Two bird flu outbreaks in China registered

China has reported two more outbreaks of the deadly H5N1 strain of bird flu in its poultry, amid fears of a spike in the disease as winter approaches. The new cases were detected in Fuxin and Jinzhou in the north-eastern province of Liaoning.

There have now been six bird flu outbreaks in China in the past month.

No human infection has been confirmed in China, but the WHO will this weekend test samples from three Chinese people suspected of having the disease. On Tuesday, Chinese Premier Wen Jiabao said the country faced a "very serious situation" and urged areas with a large number of poultry to draft emergency plans.

About 1,100 chickens have died in the latest outbreaks in Liaoning, which happened on family farms. Authorities have so far culled 170,000 poultry in and around Chaoyangsi village in Fuxin, and 500,000 poultry in Jinzhou's Daling village, according to Xinhua news agency. One hundred and sixteen people have been put under quarantine.

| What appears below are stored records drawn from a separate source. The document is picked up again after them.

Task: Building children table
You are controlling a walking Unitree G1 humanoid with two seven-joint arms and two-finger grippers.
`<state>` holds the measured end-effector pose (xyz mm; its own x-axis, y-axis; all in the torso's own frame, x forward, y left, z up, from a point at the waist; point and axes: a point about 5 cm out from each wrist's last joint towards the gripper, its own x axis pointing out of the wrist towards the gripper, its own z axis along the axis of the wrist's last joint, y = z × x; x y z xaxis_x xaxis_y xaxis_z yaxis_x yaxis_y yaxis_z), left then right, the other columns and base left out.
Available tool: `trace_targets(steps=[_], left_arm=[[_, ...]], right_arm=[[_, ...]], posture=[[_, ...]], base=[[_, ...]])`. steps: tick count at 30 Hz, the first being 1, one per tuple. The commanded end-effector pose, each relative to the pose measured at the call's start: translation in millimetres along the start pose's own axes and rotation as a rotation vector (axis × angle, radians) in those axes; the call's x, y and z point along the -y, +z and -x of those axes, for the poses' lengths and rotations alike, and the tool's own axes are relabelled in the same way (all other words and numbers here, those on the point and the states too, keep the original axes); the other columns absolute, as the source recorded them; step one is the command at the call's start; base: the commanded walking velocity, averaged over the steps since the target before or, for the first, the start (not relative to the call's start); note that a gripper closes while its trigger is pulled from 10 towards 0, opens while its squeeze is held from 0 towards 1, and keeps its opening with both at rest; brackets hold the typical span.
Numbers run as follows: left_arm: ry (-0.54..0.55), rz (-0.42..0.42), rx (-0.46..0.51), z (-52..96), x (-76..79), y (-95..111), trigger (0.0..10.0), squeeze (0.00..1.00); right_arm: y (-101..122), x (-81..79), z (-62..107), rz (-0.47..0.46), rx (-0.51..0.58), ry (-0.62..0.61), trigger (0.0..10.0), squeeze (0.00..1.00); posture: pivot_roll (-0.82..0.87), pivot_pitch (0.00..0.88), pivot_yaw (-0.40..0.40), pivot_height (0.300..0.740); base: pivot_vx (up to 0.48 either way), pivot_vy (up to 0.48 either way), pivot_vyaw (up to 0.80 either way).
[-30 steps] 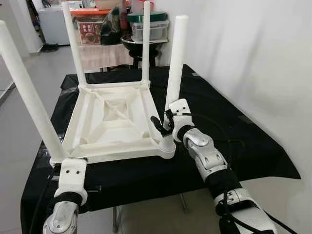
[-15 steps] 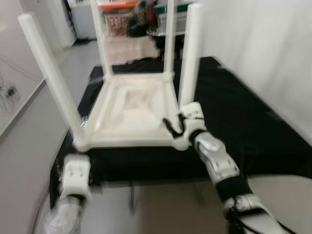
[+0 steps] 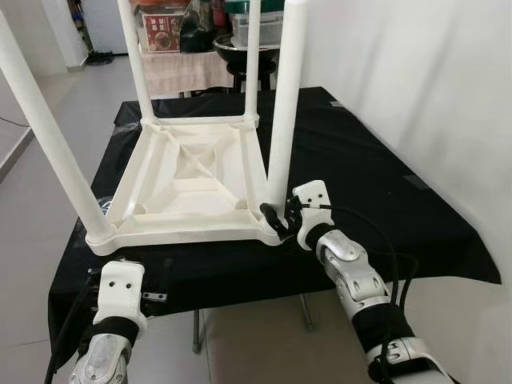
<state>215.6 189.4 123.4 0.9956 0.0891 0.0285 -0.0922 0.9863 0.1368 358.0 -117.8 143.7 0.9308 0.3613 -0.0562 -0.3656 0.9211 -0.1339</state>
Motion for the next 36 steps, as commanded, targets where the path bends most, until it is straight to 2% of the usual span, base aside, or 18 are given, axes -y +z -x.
trace_targets(steps=[1,7,8,9,10,16,21,24,27,29,32,33,36], left_arm=[[-0.014,0.007,-0.006,-1.4,1.1,-1.1,10.0,1.00],[-0.020,0.005,-0.017,-2.8,2.5,-1.8,10.0,1.00],[-0.029,0.000,-0.022,-3.2,3.6,-1.8,10.0,1.00],[-0.039,-0.003,-0.027,-2.9,5.0,-1.7,10.0,0.05],[-0.047,-0.006,-0.031,-1.9,6.2,-1.5,10.0,0.00],[-0.041,-0.009,-0.043,4.2,4.5,-1.5,10.0,0.00],[-0.034,-0.012,-0.048,5.7,2.6,-1.7,10.0,0.00],[-0.034,-0.012,-0.048,5.0,2.3,-1.2,10.0,0.00],[-0.037,-0.013,-0.049,3.4,2.0,-0.8,10.0,0.00],[-0.037,-0.013,-0.049,3.4,2.0,-0.8,10.0,0.00],[-0.047,-0.015,-0.045,1.3,3.1,-0.3,10.0,0.00],[-0.047,-0.015,-0.045,1.3,3.1,-0.3,10.0,0.00],[-0.039,-0.020,-0.034,-2.1,3.9,1.5,10.0,0.00]], right_arm=[[0.5,8.0,-0.2,-0.024,0.001,-0.054,10.0,0.00],[8.1,10.1,-7.3,-0.032,0.020,-0.064,10.0,0.00],[13.9,13.1,-13.0,-0.023,0.030,-0.073,10.0,0.00],[21.6,19.1,-19.6,-0.025,0.041,-0.093,10.0,0.00],[30.2,26.2,-25.4,-0.033,0.049,-0.118,10.0,0.00],[55.2,37.2,-37.2,-0.060,0.080,-0.164,10.0,0.00],[61.5,31.6,-41.3,-0.074,0.089,-0.149,10.0,0.00],[57.0,25.6,-41.4,-0.077,0.084,-0.122,10.0,0.00],[36.8,21.1,-35.0,-0.082,0.060,-0.091,10.0,0.00],[36.8,21.1,-35.0,-0.082,0.060,-0.091,10.0,0.00],[14.0,21.9,-18.1,-0.103,0.051,-0.081,10.0,0.00],[14.0,21.9,-18.1,-0.103,0.051,-0.081,10.0,0.00],[1.2,20.3,0.4,-0.107,0.057,-0.085,10.0,0.00]], posture=[[-0.02,0.000,-0.006,0.740],[-0.01,0.000,-0.005,0.740],[-0.01,0.000,-0.003,0.740],[0.01,0.000,-0.008,0.740],[0.02,0.000,-0.014,0.740],[0.04,0.000,-0.025,0.740],[0.04,0.000,-0.026,0.740],[0.04,0.000,-0.024,0.740],[0.02,0.000,-0.015,0.740],[0.02,0.000,-0.015,0.740],[0.00,0.000,-0.010,0.740],[0.00,0.000,-0.010,0.740],[-0.01,0.000,-0.006,0.740]], base=[[0.000,0.000,0.00],[0.000,0.000,0.00],[0.000,0.000,0.00],[0.000,0.000,0.00],[0.000,0.000,0.00],[0.000,0.000,0.00],[0.000,0.000,0.00],[0.000,0.000,0.00],[0.000,0.000,0.00],[0.000,0.000,0.00],[0.000,0.000,0.00],[0.000,0.000,0.00],[0.000,0.000,0.00]])
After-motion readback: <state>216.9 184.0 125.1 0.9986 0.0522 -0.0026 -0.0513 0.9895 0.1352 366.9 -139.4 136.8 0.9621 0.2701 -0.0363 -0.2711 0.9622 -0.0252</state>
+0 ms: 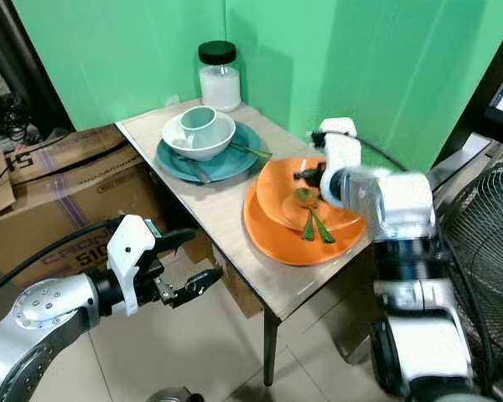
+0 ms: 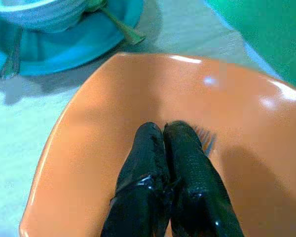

Liaoning has suffered a previous outbreak, and other cases have been reported in northern China's Inner Mongolia, eastern China's Anhui and in the central province of Hunan. Agriculture Minister Du Qingling warned on Wednesday that the country faced a "disaster" due to the use of sub-standard and fake poultry vaccines.

The WHO will try and establish whether a 12-year old girl, her brother and a teacher, all from Hunan province, have been suffering from bird flu. The girl died last month. Indonesia also said on Thursday that initial tests suggest a teenager died from the disease, although more tests were needed. This would be the country's sixth human fatality from bird flu.

And Thailand, which has lost 13 of its citizens, reported a new outbreak on the outskirts of the capital, Bangkok, according to Reuters news agency. Bird flu has already killed at least 62 people elsewhere in Asia since the outbreak began in late 2003. The disease appears to thrive in the colder temperatures of the Asian winter.

The international community is still grappling with how to deal with the disease, amid fears that it could lead to a human pandemic if the virus became easily transmissible between humans, reports BBC news. I.L.